» **WORK REQUIRED**:
Transcribe the whole listing exactly; the images stay out.

» **RAW DATA**:
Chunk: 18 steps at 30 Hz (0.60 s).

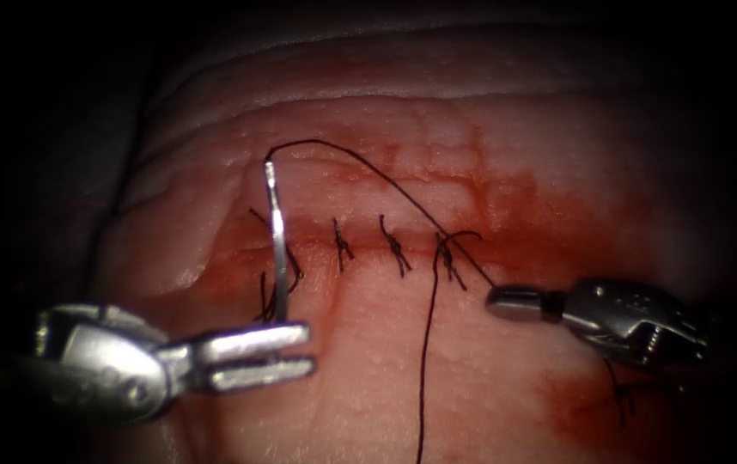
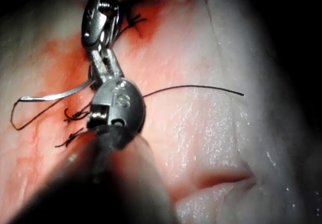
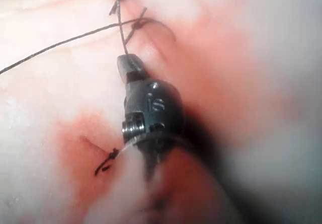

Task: Wound Closure
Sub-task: Pull the length of suture through the wound until a short tail remains. Use the right gripper.

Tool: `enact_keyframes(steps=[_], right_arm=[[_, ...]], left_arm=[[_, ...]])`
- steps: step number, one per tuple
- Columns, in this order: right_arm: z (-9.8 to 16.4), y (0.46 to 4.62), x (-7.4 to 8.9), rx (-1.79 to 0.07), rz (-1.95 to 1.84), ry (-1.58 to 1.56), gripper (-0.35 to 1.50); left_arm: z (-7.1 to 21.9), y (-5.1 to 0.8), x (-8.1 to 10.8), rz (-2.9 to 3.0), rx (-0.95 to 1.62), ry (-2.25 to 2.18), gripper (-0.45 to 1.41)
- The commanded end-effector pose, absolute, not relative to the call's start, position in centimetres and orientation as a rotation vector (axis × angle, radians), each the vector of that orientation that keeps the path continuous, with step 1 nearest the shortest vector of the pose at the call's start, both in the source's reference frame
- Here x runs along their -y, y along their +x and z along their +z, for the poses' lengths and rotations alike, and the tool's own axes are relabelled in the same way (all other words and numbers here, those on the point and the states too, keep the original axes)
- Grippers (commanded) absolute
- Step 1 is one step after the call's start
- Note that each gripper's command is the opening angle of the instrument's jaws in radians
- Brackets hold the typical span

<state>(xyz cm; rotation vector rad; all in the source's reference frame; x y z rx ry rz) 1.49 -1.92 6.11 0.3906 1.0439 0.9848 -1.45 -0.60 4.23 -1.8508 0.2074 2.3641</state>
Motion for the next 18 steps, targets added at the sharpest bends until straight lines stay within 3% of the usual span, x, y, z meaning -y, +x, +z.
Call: enact_keyframes(steps=[1, 18], right_arm=[[6.0, 1.63, 2.0, -1.049, 0.981, 0.404, -0.35], [4.9, 2.4, 2.9, -1.05, 0.854, 0.453, -0.35]], left_arm=[[4.3, -1.49, 0.6, 2.369, -0.209, -1.848, -0.45], [4.1, -1.12, 0.8, 2.379, -0.181, -1.751, -0.45]])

» **ANSWER TO THIS EXERCISE**:
Chunk: 18 steps at 30 Hz (0.60 s).


Task: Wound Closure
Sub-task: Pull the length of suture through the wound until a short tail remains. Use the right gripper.

Tool: `enact_keyframes(steps=[_], right_arm=[[_, ...]], left_arm=[[_, ...]])`
- steps: step number, one per tuple
- Columns, in this order: right_arm: z (-9.8 to 16.4), y (0.46 to 4.62), x (-7.4 to 8.9), rx (-1.79 to 0.07), rz (-1.95 to 1.84), ry (-1.58 to 1.56), gripper (-0.35 to 1.50); left_arm: z (-7.1 to 21.9), y (-5.1 to 0.8), x (-8.1 to 10.8), rz (-2.9 to 3.0), rx (-0.95 to 1.62), ry (-2.25 to 2.18), gripper (-0.45 to 1.41)
- The commanded end-effector pose, absolute, not relative to the call's start, position in centimetres and orientation as a rotation vector (axis × angle, radians), each the vector of that orientation that keeps the path continuous, with step 1 nearest the shortest vector of the pose at the call's start, both in the source's reference frame
- Here x runs along their -y, y along their +x and z along their +z, for the poses' lengths and rotations alike, and the tool's own axes are relabelled in the same way (all other words and numbers here, those on the point and the states too, keep the original axes)
- Grippers (commanded) absolute
- Step 1 is one step after the call's start
- Note that each gripper's command is the opening angle of the instrument's jaws in radians
- Brackets hold the typical span

<state>(xyz cm; rotation vector rad; all in the source's reference frame; x y z rx ry rz) 1.49 -1.92 6.11 0.3906 1.0439 0.9848 -1.45 -0.60 4.23 -1.8508 0.2074 2.3641</state>
Motion for the next 18 steps, targets added at the sharpest bends until straight lines stay within 3% of the usual span, x, y, z meaning -y, +x, +z.
Call: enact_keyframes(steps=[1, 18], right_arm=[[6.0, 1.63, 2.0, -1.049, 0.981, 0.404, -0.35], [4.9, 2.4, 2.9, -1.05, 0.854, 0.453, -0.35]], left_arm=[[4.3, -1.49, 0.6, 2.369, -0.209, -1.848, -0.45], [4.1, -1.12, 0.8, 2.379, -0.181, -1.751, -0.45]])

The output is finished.